Task to complete:
What is the number of lines in the following data that contain "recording"? Answer with the number alone.

Source material:
§

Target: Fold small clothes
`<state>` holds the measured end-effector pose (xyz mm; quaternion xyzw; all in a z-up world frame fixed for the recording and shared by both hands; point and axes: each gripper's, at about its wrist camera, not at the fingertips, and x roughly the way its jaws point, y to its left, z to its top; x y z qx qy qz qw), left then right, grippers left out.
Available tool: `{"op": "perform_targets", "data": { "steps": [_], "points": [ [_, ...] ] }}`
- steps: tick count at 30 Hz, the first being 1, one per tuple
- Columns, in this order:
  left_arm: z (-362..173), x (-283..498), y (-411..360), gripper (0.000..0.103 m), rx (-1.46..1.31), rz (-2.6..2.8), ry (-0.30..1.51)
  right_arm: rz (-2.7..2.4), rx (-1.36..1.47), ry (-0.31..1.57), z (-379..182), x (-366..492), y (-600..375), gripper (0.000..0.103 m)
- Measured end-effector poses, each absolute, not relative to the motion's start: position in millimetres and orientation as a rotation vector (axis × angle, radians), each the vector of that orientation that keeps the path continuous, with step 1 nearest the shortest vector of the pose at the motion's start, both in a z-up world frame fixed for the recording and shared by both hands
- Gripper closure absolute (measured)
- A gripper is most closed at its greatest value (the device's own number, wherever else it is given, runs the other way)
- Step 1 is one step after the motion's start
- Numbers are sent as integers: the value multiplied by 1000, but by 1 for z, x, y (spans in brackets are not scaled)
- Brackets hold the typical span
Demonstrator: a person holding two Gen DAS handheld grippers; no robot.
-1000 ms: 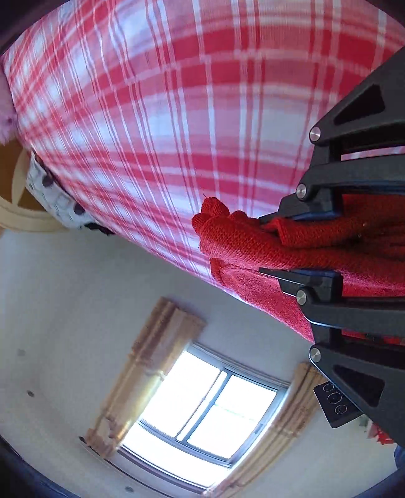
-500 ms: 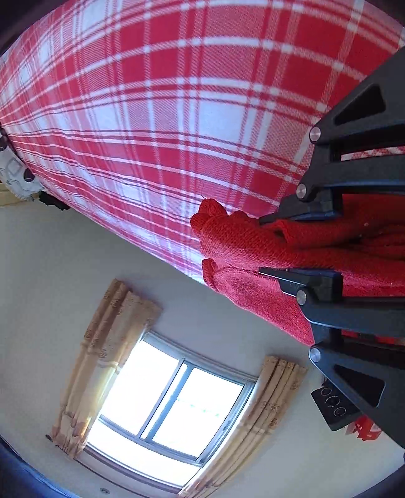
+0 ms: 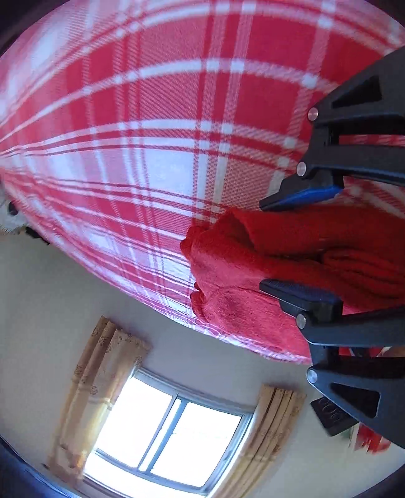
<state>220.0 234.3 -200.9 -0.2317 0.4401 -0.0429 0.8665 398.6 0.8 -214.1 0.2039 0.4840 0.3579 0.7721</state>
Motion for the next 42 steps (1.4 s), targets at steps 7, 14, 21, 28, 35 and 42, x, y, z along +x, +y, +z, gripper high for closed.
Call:
{"op": "perform_targets", "data": {
  "steps": [7, 14, 21, 28, 35, 42],
  "points": [
    [-201, 211, 224, 25, -458, -61, 925, 1047, 359, 881, -153, 313, 10, 57],
    [-195, 207, 210, 17, -365, -22, 932, 1046, 198, 1045, -206, 275, 45, 57],
    [-200, 203, 207, 4, -279, 30, 944, 1006, 120, 1056, -213, 267, 42, 62],
    [-205, 197, 208, 2, -281, 47, 950, 983, 66, 1005, -214, 256, 41, 62],
    [-208, 190, 209, 2, -313, 44, 950, 953, 96, 993, -216, 255, 36, 62],
    [-209, 184, 201, 1, -272, 47, 942, 895, 54, 966, -214, 244, 34, 62]
  ]
}}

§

The completed task:
2